In their figure 2B, Power et al. report a correlation of 0.59 between variance in mean global signal and variance in respiration in ME-ICA–processed data from 12 participants, prior to GSR. However, the conclusion that respiratory effects are a primary source of the BOLD-related global signal is not empirically substantiated.

The methods reported by Power et al. describe only 12 participants with respiratory data, while their figure 2B depicts scatterplots with 19 data points: 2 scans were included from 8 of the participants, 1 scan was included from 3 of the participants, and data from 1 participant were excluded. Including repeated observations from a subset of participants is a statistically invalid calculation of a Pearson correlation coefficient (2). Moreover, this sample is underpowered for examining brain–behavior associations (3, 4). Even granting their reported correlation of 0.59 suggests that respiration accounts for about 35% of the variance in global signal, leaving a significant majority of variance unexplained. There is evidence that respiration can be significantly correlated with neural activity, although arising from different mechanisms (5). Thus, applying GSR post–ME-ICA potentially removes a substantial proportion of variance, not directly caused by respiration, that might carry signal dynamics of interest.

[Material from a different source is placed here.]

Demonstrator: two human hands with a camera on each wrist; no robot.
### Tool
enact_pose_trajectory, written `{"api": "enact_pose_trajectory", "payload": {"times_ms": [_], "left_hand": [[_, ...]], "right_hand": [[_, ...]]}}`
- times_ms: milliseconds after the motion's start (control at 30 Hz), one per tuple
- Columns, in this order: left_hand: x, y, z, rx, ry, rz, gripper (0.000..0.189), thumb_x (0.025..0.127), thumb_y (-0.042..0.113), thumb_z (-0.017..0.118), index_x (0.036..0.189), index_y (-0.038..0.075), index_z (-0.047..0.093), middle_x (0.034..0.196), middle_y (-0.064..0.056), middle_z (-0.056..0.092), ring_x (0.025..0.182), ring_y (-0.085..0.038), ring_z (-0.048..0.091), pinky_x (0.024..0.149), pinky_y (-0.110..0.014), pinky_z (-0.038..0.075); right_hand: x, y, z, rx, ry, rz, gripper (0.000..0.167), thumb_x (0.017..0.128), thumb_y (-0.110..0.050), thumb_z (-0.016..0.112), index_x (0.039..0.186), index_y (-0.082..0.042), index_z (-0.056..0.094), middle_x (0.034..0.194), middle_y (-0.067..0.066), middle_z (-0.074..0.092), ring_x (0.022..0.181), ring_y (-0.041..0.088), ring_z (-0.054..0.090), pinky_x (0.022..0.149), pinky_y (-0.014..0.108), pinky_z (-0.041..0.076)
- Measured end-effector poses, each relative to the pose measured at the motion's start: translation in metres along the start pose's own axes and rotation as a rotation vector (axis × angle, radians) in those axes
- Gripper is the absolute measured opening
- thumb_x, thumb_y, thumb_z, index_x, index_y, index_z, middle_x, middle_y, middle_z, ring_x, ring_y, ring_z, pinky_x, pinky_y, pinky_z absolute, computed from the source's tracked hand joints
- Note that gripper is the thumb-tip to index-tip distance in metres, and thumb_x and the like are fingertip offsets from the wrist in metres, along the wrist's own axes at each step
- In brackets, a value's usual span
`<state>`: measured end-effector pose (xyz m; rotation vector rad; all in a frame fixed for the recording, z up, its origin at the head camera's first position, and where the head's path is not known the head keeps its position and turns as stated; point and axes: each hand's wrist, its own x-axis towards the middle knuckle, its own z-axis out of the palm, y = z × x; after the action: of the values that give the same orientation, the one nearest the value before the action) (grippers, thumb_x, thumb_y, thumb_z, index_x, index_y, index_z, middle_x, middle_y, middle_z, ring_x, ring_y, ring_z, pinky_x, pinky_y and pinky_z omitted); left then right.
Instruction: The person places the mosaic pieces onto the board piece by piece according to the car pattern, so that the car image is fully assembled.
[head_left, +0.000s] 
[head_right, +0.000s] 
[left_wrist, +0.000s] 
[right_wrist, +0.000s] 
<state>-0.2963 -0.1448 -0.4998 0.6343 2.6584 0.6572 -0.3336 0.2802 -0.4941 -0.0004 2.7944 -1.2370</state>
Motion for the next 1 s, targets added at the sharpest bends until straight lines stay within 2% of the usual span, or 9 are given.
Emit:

As the authors acknowledge, there is compelling evidence that GSR can distort correlation patterns in RSFC analyses (68), although this likely depends on multiple factors (9), including the unknown dimensionality of fMRI data (10). Despite these potentially detrimental effects of GSR, and the existence of arguably better, more targeted multivariate denoising approaches [e.g., Go Decomposition (GODEC) (1) or temporal ICA (5)], the authors recommend GSR implementation following ME-ICA as a viable method of denoising resting-state fMRI data.

The primary results from Power et al. are encouraging—ME-fMRI combined with ME-ICA processing effectively removes the confounding effects of head motion and other spurious sources of noise from fMRI signal. However, the conclusion that BOLD-related global signal is primarily caused by respiration is not substantiated. While some amount of respiration-related noise may remain in ME-ICA–processed data, the extent to which it contributes to the global signal, is correlated with neural signals of interest, and/or potentially confounds group analyses is unknown. Contrary to the authors’ recommendation, we discourage implementation of GSR following ME-ICA.

Acknowledgments

This work was supported in part by the Natural Sciences and Engineering Research Council of Canada and Canadian Institutes of Health Research grants (to R.N.S.).

Footnotes

The authors declare no conflict of interest.